━━━━━ AVAILABLE DATA

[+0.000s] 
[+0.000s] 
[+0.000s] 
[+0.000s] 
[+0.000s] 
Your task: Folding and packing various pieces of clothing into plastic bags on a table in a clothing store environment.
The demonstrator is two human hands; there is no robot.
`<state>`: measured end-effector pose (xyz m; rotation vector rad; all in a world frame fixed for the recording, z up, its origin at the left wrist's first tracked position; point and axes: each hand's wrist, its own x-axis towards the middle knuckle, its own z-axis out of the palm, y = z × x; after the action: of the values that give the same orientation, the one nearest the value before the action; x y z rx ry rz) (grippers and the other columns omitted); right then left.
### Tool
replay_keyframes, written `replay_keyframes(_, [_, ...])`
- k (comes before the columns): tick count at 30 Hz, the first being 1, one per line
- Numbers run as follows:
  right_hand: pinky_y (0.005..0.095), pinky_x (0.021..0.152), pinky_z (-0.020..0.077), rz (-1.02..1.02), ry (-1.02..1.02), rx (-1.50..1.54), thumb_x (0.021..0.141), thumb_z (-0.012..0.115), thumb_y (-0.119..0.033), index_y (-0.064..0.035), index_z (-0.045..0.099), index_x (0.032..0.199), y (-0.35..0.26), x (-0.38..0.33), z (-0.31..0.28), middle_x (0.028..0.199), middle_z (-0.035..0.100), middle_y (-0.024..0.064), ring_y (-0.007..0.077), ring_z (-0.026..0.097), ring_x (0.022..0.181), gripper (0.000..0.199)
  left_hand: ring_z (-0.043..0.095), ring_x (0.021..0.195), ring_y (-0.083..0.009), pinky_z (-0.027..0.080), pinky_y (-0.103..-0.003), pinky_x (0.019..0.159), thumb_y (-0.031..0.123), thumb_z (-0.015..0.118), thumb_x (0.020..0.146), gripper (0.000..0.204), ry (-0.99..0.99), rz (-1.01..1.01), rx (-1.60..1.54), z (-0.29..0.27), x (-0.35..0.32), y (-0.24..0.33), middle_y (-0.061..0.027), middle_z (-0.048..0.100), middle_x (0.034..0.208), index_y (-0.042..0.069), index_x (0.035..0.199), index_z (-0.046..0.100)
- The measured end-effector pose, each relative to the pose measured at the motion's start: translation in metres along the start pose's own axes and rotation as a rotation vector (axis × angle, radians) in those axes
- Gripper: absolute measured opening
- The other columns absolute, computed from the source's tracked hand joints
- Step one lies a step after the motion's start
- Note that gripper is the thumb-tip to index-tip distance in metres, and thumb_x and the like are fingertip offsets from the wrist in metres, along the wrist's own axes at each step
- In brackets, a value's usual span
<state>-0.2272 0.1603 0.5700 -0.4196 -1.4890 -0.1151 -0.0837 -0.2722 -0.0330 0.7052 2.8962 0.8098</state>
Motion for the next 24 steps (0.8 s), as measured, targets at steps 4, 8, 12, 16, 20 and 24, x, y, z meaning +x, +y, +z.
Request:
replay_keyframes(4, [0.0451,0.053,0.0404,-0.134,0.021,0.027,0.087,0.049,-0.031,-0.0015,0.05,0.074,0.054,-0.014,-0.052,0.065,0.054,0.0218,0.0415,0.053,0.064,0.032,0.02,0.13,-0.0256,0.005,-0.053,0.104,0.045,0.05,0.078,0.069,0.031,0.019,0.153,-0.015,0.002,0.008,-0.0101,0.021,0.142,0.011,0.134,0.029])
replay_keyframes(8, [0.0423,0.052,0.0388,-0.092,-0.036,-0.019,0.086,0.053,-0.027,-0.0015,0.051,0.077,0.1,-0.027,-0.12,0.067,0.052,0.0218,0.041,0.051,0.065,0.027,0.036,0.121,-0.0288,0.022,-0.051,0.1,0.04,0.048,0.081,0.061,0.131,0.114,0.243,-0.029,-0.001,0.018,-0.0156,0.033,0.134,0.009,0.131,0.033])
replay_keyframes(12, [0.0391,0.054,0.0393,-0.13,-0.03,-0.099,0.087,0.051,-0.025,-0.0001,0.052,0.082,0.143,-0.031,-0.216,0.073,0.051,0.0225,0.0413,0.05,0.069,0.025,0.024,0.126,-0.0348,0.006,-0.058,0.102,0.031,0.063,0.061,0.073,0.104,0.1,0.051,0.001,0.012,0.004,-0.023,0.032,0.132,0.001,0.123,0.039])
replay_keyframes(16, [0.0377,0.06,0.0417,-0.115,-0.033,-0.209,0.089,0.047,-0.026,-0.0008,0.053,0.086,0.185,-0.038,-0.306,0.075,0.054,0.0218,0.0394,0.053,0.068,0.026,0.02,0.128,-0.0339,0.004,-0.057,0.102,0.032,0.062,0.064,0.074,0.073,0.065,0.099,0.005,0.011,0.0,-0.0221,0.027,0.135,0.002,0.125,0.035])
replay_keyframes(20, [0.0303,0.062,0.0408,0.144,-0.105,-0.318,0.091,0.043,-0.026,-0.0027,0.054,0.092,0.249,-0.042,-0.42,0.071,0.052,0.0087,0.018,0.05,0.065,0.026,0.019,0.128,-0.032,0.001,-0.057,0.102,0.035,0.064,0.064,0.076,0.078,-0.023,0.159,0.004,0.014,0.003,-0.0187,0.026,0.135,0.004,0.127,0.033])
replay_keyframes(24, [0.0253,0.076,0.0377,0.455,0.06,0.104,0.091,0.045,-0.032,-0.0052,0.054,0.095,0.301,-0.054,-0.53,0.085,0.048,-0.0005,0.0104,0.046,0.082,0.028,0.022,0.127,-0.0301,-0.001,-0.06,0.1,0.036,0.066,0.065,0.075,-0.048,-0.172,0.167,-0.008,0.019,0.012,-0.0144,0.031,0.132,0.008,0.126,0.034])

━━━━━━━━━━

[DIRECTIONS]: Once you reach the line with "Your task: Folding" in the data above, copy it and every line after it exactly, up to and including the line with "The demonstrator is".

[EXERCISE ANSWER]:
Your task: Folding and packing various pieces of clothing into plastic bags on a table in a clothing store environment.
The demonstrator is two human hands; there is no robot.

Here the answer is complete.